In 2012, she transferred to the University of Oklahoma and played for the Oklahoma Sooners during her senior year. Cuéllar led the Sooners with 26 points from a team-high 12 goals, which ranked as the third-most in a single season in school history. She made OU soccer history by being named the 2012 Big 12 Conference Offensive Player of the Year and became the first member of the Oklahoma program to earn a spot on the National Soccer Coaches Association of America (NSCAA) All-Central Region First Team. Cuellar also earned All-Big 12 First Team and Big 12 All-Newcomer Team honors. She was named Big 12 Newcomer of the Week twice in 2012, earned national honors when she was named Disney Soccer/NSCAA Player of the Week after scoring game-winning goals against Kansas and TCU.

==Playing career==

===Club===

==== FC Kansas City====
In 2013, as part of the NWSL Player Allocation, Cuéllar joined FC Kansas City in the new National Women's Soccer League. On 13 April, Cuéllar scored the first goal in NWSL history versus Portland Thorns FC. Cuellar made 11 appearances with eight starts for the Blues, scoring five goals. She missed two games after spraining her knee and ankle during a match against the Portland Thorns FC after being tackled by defender, Rachel Buehler. FCKC traded her to Seattle mid-season.

====Seattle Reign FC====
On 1 July 2013, FCKC traded Cuéllar to the Seattle Reign FC in exchange for Teresa Noyola, a second round pick in the 2014 NWSL College Draft and rights to unsigned player, Nikki Krzysik. She made seven appearances for the Reign, including three starts, tallying a total of 342 minutes on the pitch.

====Sundsvalls DFF====
After the conclusion of the 2013 NWSL season, Cuéllar signed with Swedish side, Sundsvalls DFF. She made her debut for the club on 22 August in a match against IF Limhamn Bunkeflo. She scored her first goal for the squad on 30 August during the team's 1–5 defeat to Sirius.

====Washington Spirit====
In October 2013, Seattle Reign FC traded Cuéllar to the Washington Spirit.

====Kiryat Gat====
Cuéllar gave birth to her son Romeo in April 2017. She resumed soccer training with men's club Las Vegas Lights FC, where her husband Carlos Alvarez was on the roster. In August 2018 she agreed a contract with Israeli Ligat Nashim club Kiryat Gat.

====Stjarnan====
In March 2019, she signed with Stjarnan of the Icelandic Úrvalsdeild kvenna.

====Club Tijuana====
In July 2019, Cuellar signed with Tijuana Xolos in Liga MX Femenil.

=== International ===
Cuéllar represented Mexico at the FIFA U-20 Women's World Cup in Germany in 2010. She scored a goal in Mexico's 3–3 draw against Japan and netted the game winner in the 62nd minute in a 1–0 victory over England.

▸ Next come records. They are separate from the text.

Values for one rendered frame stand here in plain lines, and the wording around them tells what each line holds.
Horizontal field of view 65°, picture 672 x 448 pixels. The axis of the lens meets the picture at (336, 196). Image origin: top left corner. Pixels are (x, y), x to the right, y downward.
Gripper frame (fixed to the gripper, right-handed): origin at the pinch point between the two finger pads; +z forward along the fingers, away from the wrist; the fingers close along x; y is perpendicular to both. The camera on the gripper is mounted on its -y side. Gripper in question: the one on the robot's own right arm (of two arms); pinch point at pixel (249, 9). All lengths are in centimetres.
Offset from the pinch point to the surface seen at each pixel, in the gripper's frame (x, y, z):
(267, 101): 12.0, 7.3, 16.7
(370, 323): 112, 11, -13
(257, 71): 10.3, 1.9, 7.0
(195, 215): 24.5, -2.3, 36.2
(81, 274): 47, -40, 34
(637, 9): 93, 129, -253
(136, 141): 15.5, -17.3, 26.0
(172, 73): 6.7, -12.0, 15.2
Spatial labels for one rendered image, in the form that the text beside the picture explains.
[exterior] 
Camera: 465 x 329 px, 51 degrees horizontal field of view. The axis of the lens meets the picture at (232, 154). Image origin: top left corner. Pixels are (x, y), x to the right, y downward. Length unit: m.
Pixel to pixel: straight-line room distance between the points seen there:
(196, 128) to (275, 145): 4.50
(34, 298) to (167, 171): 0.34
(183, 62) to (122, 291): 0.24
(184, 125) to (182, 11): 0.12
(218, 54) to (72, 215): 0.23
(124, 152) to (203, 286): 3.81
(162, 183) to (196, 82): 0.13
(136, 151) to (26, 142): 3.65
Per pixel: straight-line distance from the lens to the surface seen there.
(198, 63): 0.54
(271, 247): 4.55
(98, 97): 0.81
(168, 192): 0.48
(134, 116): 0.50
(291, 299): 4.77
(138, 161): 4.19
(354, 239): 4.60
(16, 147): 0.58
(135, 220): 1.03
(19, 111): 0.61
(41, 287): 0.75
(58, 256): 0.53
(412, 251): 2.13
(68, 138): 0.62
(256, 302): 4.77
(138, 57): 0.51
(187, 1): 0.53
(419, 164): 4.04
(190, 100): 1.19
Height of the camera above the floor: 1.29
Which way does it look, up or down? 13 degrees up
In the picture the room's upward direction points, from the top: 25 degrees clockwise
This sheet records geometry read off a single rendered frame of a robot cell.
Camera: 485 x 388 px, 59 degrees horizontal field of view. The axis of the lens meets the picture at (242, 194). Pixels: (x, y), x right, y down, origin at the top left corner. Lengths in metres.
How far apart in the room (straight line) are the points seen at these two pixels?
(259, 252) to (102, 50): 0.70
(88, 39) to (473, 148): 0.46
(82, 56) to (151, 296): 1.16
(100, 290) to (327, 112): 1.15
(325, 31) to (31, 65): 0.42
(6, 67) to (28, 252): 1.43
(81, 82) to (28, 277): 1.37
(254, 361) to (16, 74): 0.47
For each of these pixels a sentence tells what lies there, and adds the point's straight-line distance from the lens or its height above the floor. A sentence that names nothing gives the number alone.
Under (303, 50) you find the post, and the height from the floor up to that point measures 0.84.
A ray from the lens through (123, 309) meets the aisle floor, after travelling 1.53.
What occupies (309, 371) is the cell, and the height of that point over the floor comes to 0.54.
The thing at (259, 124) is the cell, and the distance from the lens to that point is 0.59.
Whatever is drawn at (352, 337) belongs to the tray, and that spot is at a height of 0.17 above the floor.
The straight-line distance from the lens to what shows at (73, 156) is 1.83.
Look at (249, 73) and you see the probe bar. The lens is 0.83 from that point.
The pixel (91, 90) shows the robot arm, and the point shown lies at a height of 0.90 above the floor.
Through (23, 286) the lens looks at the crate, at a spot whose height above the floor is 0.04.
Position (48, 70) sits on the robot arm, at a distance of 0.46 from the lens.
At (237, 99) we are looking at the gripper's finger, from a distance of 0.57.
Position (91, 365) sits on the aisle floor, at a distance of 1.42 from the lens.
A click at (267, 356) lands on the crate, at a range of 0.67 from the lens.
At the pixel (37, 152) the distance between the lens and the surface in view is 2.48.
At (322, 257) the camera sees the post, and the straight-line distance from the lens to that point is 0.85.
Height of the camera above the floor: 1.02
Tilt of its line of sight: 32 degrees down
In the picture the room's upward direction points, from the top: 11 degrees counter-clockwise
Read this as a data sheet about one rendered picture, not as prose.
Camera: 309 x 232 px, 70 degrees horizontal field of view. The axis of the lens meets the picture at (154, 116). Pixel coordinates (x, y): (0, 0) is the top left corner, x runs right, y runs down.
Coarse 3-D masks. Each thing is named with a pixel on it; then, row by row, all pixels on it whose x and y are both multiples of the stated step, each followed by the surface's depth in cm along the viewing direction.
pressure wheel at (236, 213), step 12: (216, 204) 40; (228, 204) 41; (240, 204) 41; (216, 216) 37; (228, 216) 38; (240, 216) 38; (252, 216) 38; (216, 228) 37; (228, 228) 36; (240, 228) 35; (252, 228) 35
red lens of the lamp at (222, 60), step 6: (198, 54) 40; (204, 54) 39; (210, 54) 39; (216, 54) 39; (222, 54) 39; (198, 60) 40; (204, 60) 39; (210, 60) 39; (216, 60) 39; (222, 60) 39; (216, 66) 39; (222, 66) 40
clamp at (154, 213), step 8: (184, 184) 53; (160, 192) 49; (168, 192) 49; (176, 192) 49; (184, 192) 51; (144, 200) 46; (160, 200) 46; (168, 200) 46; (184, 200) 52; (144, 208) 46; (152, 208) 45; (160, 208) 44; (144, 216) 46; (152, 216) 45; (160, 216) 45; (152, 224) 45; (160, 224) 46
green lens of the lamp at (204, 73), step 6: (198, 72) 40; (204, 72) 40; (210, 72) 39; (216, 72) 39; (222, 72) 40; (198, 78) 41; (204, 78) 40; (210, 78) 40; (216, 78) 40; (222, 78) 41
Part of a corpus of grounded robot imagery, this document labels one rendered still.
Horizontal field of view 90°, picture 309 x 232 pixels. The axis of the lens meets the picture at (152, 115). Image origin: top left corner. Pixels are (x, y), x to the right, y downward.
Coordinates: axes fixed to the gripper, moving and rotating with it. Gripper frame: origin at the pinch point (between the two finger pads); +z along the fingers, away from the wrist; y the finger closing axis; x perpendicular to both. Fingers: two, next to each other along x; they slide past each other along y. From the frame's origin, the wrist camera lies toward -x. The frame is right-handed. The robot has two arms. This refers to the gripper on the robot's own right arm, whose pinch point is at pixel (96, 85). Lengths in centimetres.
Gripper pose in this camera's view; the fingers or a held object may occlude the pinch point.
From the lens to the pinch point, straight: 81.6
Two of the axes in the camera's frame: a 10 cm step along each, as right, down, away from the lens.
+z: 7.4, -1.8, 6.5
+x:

Cuéllar was an alternate for the Mexico women's national football team at the 2011 FIFA Women's World Cup in Germany.

Cuéllar was named to the Mexico women's national football team roster for the 2015 FIFA Women's World Cup in Canada. Cuéllar played in all three matches for Mexico. When Mexico embarrassingly failed to qualify for the 2019 FIFA Women's World Cup in France, Cuéllar criticized the team's management for not selecting her, alleging that she'd been left out due to her recent childbirth.

==Personal life==
Cuéllar is married to former footballer Carlos Alvarez. They have a son, Romeo, who was born in April 2017.